## EXERCISE GOAL:
Word-for-word transcription needed. Include every entry below but no pictures.
SUPPLIED ENTRIES section start
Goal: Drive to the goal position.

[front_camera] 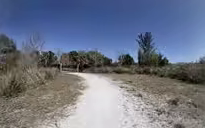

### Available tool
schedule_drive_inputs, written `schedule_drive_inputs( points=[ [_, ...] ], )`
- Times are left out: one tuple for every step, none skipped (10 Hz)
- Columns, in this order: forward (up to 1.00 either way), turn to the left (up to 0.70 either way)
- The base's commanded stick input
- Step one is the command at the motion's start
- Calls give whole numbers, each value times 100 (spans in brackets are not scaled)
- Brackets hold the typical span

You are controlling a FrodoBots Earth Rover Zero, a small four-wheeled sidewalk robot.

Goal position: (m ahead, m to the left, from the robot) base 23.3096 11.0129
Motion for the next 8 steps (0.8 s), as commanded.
schedule_drive_inputs(
  points=[
    [70, 0],
    [70, 0],
    [70, 0],
    [70, 0],
    [70, 0],
    [70, 0],
    [70, 0],
    [70, 0]
  ],
)
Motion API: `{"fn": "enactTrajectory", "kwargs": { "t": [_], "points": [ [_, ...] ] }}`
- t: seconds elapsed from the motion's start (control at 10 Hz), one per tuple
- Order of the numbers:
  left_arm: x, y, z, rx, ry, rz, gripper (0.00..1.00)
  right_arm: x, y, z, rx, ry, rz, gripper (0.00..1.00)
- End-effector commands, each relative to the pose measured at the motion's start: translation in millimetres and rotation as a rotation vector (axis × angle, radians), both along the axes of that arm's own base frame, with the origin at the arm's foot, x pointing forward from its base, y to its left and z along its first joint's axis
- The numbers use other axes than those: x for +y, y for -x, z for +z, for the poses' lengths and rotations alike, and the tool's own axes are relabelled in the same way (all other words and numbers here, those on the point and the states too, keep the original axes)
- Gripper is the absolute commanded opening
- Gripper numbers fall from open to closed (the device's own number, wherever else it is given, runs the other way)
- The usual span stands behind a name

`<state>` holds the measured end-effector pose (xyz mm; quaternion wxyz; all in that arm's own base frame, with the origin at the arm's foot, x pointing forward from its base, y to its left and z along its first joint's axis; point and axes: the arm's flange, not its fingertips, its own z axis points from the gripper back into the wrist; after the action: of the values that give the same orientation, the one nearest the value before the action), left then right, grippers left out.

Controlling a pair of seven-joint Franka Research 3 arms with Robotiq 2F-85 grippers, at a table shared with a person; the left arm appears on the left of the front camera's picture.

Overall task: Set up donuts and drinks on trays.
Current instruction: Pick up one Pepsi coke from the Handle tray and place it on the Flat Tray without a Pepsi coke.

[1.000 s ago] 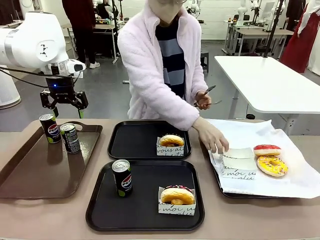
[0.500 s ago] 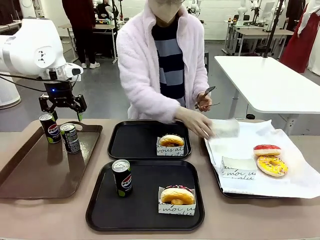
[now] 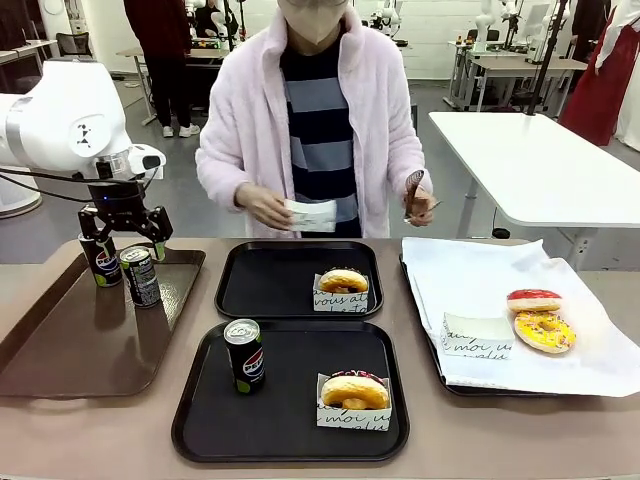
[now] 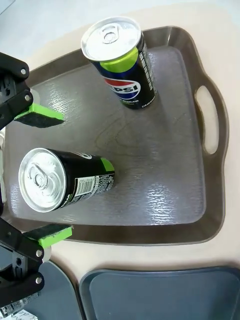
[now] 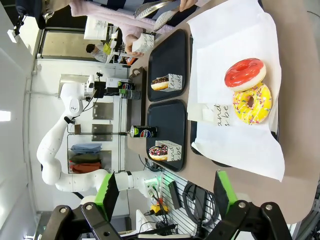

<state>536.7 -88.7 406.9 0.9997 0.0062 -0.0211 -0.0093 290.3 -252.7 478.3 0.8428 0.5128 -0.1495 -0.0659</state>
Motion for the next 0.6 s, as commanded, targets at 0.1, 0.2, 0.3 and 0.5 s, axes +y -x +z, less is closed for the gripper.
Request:
{"fn": "enactTrajectory", "kwargs": {
  "t": [0.1,0.2,0.3,0.5],
  "points": [
    [0,1,-5,0.001,0.011,-0.011,1.0,0,-1,-1,-0.015,-0.014,-0.002,1.0],
    [0,1,-7,0.005,0.016,-0.008,1.0,0,-1,-1,-0.015,-0.014,-0.002,1.0],
    [-1,2,-10,0.01,0.018,-0.008,1.0,0,-1,-1,-0.015,-0.014,-0.002,1.0],
    [-4,5,-15,0.019,0.016,-0.007,1.0,0,-1,-1,-0.015,-0.014,-0.002,1.0]
  ]
}}
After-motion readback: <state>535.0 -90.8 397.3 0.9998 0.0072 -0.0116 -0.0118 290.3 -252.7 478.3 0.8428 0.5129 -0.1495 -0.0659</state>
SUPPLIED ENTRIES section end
## EXERCISE RESPONSE:
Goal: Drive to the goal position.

[front_camera] 

### Available tool
schedule_drive_inputs, written `schedule_drive_inputs( points=[ [_, ...] ], )`
- Times are left out: one tuple for every step, none skipped (10 Hz)
- Columns, in this order: forward (up to 1.00 either way), turn to the left (up to 0.70 either way)
- The base's commanded stick input
- Step one is the command at the motion's start
- Calls give whole numbers, each value times 100 (spans in brackets are not scaled)
- Brackets hold the typical span

You are controlling a FrodoBots Earth Rover Zero, a small four-wheeled sidewalk robot.

Goal position: (m ahead, m to the left, from the robot) base 23.3096 11.0129
Motion for the next 8 steps (0.8 s), as commanded.
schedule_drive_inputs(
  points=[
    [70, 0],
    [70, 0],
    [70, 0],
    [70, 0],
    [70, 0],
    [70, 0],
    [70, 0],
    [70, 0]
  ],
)
Motion API: `{"fn": "enactTrajectory", "kwargs": { "t": [_], "points": [ [_, ...] ] }}`
- t: seconds elapsed from the motion's start (control at 10 Hz), one per tuple
- Order of the numbers:
  left_arm: x, y, z, rx, ry, rz, gripper (0.00..1.00)
  right_arm: x, y, z, rx, ry, rz, gripper (0.00..1.00)
- End-effector commands, each relative to the pose measured at the motion's start: translation in millimetres and rotation as a rotation vector (axis × angle, radians), both along the axes of that arm's own base frame, with the origin at the arm's foot, x pointing forward from its base, y to its left and z along its first joint's axis
- The numbers use other axes than those: x for +y, y for -x, z for +z, for the poses' lengths and rotations alike, and the tool's own axes are relabelled in the same way (all other words and numbers here, those on the point and the states too, keep the original axes)
- Gripper is the absolute commanded opening
- Gripper numbers fall from open to closed (the device's own number, wherever else it is given, runs the other way)
- The usual span stands behind a name

`<state>` holds the measured end-effector pose (xyz mm; quaternion wxyz; all in that arm's own base frame, with the origin at the arm's foot, x pointing forward from its base, y to its left and z along its first joint's axis; point and axes: the arm's flange, not its fingertips, its own z axis points from the gripper back into the wrist; after the action: of the values that give the same orientation, the one nearest the value before the action), left then right, grippers left out.

Controlling a pair of seven-joint Franka Research 3 arms with Robotiq 2F-85 grippers, at a table shared with a person; the left arm appears on the left of the front camera's picture.

Overall task: Set up donuts and drinks on trays.
Current instruction: Pick up one Pepsi coke from the Handle tray and place it on the Flat Tray without a Pepsi coke.

[1.000 s ago] 
[0.500 s ago] 
[now] 
[now] 
[now] 

<state>536.7 -88.7 406.9 0.9997 0.0062 -0.0211 -0.0093 290.3 -252.7 478.3 0.8428 0.5128 -0.1495 -0.0659</state>
Motion for the next 0.6 s, as commanded, targets at 0.1, 0.2, 0.3 and 0.5 s, axes +y -x +z, less is closed for the gripper.
Request:
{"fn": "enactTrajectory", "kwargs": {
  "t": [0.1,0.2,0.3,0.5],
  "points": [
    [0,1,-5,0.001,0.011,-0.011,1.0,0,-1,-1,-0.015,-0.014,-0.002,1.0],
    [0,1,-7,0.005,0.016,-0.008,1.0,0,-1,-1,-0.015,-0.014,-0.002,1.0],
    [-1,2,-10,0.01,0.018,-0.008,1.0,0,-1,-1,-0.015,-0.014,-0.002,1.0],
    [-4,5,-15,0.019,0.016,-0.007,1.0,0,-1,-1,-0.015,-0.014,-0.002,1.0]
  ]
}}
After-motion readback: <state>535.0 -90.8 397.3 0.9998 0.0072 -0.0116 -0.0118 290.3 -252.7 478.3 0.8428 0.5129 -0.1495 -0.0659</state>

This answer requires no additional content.